In comparison, funding for another rail line connecting Mombasa to Uganda was abruptly cut by China before the project could be completed, leaving the unfinished railway nearly 475 km away from the Kenya-Uganda border and forcing Kenya to turn toward a Turkish company to finish the project. China claims that its loans were meant to be less burdensome to avoid debt issues, but there are increased worries about Kenya’s ability to pay back its debts and future economic prospects. As of March 2023, China owns approximately 64 percent of the country’s external debt, and through debt servicing requirements, Kenya had to pay over $800 million USD to the PRC within an eight-month period. Fears grew after a government letter leaked to the public in 2018 over the possibility of utilizing the Mombasa Port as collateral if they defaulted on their loans, echoing a similar situation at the time, where Sri Lanka signed away one of its major ports in a 99-year lease with China following struggles with debt servicing. Despite this, President Ruto requested a further $1 billion USD from China at the BRFIC for further projects.

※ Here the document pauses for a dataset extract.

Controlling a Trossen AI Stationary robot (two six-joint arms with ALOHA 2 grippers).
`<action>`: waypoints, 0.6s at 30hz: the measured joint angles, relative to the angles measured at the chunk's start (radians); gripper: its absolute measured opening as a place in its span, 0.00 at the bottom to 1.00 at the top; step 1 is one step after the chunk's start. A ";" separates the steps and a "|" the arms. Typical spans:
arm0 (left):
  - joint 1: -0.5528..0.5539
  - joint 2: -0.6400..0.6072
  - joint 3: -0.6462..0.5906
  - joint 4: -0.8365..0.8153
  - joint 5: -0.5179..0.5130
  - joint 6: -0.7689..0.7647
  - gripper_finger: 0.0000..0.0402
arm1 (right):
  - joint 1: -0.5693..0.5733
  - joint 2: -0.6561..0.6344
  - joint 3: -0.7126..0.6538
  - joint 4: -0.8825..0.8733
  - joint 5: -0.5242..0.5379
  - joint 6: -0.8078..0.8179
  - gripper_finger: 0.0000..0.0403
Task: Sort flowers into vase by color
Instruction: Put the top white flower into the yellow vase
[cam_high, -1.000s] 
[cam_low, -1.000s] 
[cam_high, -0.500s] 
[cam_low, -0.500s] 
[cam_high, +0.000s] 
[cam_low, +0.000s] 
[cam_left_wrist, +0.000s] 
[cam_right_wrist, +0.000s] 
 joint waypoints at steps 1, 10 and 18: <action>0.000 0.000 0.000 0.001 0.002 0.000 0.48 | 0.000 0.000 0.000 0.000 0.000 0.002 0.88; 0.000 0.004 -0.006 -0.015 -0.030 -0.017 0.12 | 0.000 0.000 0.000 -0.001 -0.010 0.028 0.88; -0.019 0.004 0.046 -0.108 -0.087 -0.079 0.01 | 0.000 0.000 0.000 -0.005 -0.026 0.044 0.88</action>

Furthermore, Kenya’s export market has declined in comparison to the spread of Chinese goods within the region, as during the construction of the SGR, an increased supply of Chinese cement caused imports of Kenyan cement to decline amongst other East African countries, while states like Tanzania and Uganda have moved toward Chinese imports of manufacturing materials over Kenya’s.

Zambia

Zambia became the first African nation to default on its debt following the start of the COVID-19 pandemic in 2020 and after stepping back from a $42.5 million USD Eurobond repayment. The country, which has struggled with debt servicing after copper prices plummeted, has borrowed approximately $9.1 billion USD from China for infrastructure projects over the past two decades. With much of its debt owned by Chinese financial institutions, a key example of its focus on economic development in the nation dating back to the 1970s, great attention was placed on China’s positions as Zambia underwent debt restructuring. However, the lack of clarity on the details of loans, economic decision-making concentrated among a few Zambian leaders, and the absence of tracking systems, led to mismanagement and ultimately default.

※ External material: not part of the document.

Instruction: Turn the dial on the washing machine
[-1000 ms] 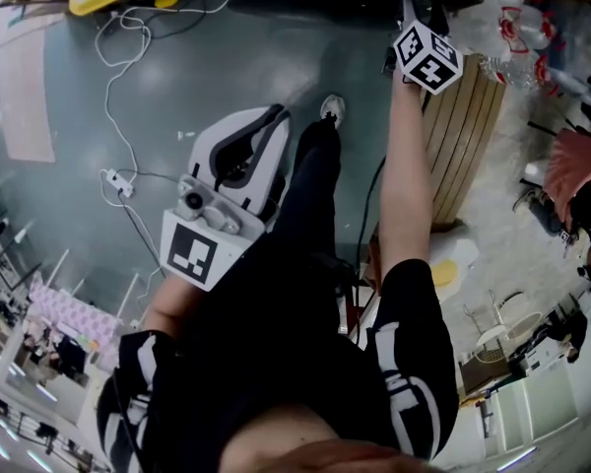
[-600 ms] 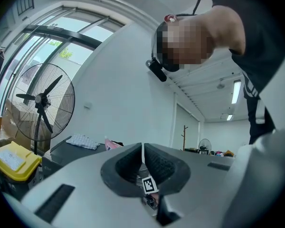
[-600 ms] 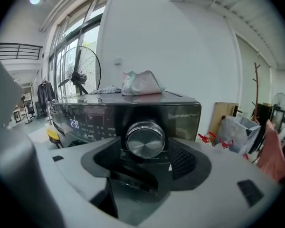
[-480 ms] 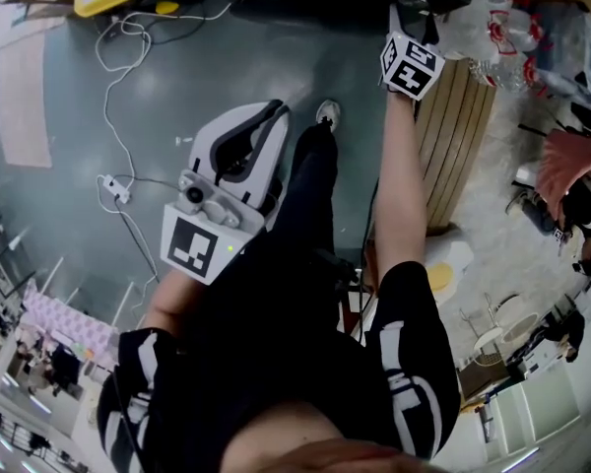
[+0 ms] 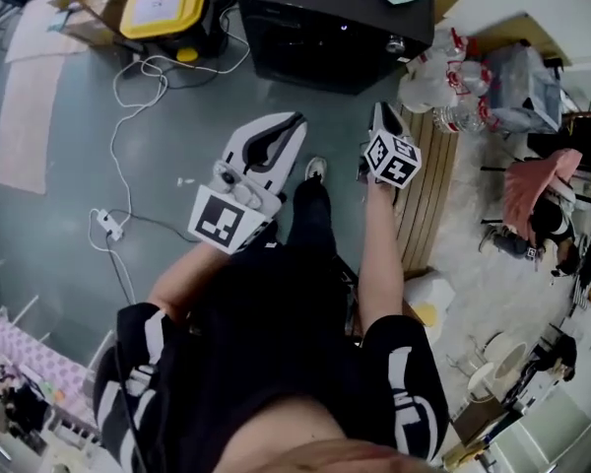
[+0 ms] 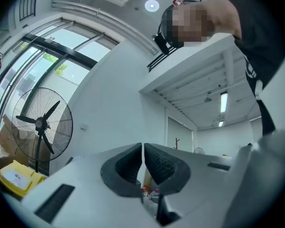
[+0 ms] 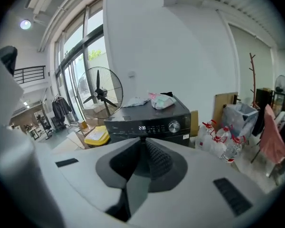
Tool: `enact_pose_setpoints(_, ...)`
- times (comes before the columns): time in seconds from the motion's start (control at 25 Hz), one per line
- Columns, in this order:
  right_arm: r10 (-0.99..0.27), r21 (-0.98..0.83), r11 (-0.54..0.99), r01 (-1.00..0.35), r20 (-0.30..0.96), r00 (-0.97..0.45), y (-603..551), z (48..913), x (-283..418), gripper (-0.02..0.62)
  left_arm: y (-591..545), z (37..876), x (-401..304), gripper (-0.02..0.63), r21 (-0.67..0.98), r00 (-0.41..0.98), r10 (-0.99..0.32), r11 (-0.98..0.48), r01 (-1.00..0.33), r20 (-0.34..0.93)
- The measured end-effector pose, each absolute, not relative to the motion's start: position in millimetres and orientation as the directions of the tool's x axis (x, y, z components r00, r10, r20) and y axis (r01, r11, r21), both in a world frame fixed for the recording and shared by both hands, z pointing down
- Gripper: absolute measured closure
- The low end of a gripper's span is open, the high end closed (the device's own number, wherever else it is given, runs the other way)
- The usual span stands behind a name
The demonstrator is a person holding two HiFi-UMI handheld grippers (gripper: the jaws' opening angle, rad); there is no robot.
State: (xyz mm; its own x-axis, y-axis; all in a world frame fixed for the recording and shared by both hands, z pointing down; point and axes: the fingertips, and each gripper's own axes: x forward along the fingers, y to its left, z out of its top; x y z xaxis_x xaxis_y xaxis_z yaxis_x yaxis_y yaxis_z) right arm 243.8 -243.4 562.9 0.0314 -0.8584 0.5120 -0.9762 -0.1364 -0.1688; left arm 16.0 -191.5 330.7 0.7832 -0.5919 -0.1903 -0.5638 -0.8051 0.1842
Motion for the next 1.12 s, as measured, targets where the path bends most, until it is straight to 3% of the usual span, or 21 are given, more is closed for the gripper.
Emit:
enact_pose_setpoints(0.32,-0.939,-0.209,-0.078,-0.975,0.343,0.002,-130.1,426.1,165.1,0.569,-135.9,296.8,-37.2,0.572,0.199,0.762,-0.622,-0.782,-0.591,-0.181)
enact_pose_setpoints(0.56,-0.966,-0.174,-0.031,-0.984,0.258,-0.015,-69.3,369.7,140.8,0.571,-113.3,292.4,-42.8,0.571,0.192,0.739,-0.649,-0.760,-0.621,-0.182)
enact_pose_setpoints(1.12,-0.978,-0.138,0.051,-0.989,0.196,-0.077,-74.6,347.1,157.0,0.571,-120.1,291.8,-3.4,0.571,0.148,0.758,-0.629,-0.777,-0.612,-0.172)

China claims they consider loan issues on an individual basis and permit forgiveness on interest-free loans. However, it is very difficult to find information on loan contracts, such as the amount lent, its terms, what companies have been contracted, and any potential impacts. Furthermore, loans are not reported clearly to the IMF or World Bank, making it difficult to understand any pitfalls for countries seeking Chinese payments for much-needed improvements.

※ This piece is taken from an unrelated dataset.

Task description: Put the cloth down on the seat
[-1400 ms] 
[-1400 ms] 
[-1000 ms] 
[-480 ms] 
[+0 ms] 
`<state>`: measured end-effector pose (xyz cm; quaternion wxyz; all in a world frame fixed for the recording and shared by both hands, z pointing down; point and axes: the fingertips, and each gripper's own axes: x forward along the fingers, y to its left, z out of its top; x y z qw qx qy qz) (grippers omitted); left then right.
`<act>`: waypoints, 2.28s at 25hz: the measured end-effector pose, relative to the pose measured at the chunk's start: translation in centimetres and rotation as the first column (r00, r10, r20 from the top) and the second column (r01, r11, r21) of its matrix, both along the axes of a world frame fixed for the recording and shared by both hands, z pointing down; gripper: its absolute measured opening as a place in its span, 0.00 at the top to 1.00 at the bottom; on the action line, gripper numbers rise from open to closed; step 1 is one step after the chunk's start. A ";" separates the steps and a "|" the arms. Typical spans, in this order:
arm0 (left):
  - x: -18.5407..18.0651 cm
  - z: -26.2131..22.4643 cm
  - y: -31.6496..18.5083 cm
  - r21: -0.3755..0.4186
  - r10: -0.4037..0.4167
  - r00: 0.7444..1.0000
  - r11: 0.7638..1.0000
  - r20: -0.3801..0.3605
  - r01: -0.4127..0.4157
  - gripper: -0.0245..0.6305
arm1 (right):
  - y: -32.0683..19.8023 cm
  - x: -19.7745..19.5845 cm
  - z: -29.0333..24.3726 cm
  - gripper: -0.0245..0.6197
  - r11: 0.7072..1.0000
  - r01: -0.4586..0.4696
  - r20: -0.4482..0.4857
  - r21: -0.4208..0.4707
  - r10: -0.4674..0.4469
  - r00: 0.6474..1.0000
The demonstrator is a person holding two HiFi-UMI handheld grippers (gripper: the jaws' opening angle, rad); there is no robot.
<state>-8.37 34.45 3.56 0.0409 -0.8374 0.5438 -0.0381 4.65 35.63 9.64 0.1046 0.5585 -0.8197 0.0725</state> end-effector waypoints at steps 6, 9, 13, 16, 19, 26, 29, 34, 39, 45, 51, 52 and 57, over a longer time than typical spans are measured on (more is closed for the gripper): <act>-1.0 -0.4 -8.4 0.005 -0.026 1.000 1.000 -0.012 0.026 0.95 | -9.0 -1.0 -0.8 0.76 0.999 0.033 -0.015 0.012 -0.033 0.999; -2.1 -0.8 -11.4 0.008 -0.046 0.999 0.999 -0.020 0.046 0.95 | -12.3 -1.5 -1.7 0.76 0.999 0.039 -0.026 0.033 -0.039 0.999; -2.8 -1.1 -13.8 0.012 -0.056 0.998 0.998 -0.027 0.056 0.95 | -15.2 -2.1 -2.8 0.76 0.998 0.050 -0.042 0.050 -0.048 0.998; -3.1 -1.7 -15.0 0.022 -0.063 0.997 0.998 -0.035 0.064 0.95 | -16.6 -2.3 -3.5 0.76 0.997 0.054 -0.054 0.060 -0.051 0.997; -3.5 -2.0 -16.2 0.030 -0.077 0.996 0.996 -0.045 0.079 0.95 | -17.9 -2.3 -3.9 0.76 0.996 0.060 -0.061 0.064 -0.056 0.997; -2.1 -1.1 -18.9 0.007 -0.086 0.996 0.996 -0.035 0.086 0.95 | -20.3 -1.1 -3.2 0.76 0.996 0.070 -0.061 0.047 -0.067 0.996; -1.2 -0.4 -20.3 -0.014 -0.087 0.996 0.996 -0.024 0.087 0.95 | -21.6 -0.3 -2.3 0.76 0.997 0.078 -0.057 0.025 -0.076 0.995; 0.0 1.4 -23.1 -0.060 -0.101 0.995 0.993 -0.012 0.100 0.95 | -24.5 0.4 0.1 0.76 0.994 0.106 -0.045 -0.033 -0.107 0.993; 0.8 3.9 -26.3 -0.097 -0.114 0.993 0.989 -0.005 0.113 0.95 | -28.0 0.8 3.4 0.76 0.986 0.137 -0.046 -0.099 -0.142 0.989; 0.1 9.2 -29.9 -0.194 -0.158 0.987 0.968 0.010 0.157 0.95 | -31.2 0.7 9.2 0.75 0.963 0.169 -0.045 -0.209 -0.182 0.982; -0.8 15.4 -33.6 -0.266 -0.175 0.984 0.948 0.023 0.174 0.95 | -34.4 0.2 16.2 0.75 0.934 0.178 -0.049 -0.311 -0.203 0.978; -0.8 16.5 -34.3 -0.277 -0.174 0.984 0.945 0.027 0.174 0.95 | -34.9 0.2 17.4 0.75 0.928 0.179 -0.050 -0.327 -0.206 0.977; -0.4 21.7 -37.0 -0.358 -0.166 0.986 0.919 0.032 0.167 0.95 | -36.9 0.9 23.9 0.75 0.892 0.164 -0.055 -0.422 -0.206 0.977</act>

Zambia’s initial restructuring request was approved by the IMF in 2021, but the U.S. has been concerned that relief from global organizations would simply aid Chinese lenders. Despite these criticisms, Zambia has continued to negotiate, reaching a $6.3 billion USD deal in June of this year with the IMF, China, and other creditor nations, in which the nation would pay back its loans over a 20-year period, with hopes that it will end the country’s debt crisis and restart economic growth.

Conclusion

Throughout the next decade of China’s BRI, lending practice transparency is unlikely to change. However, due to the mixed results and increased financial issues experienced by member states, Beijing has begun to focus on “small but beautiful” projects tied to smaller loans to prevent the overburdening seen in the previous decade. Additionally, some believe China may heavily invest in the telecommunications sector, hoping to expand digital infrastructure within the continent. Nevertheless, African countries will need to protect and project their domestic interests in the face of a long-term Chinese plan to gain a foothold in the region, and the potential benefits and economic growth of foreign investments will depend on their ability to effectively seize the best opportunities while staying financially sound.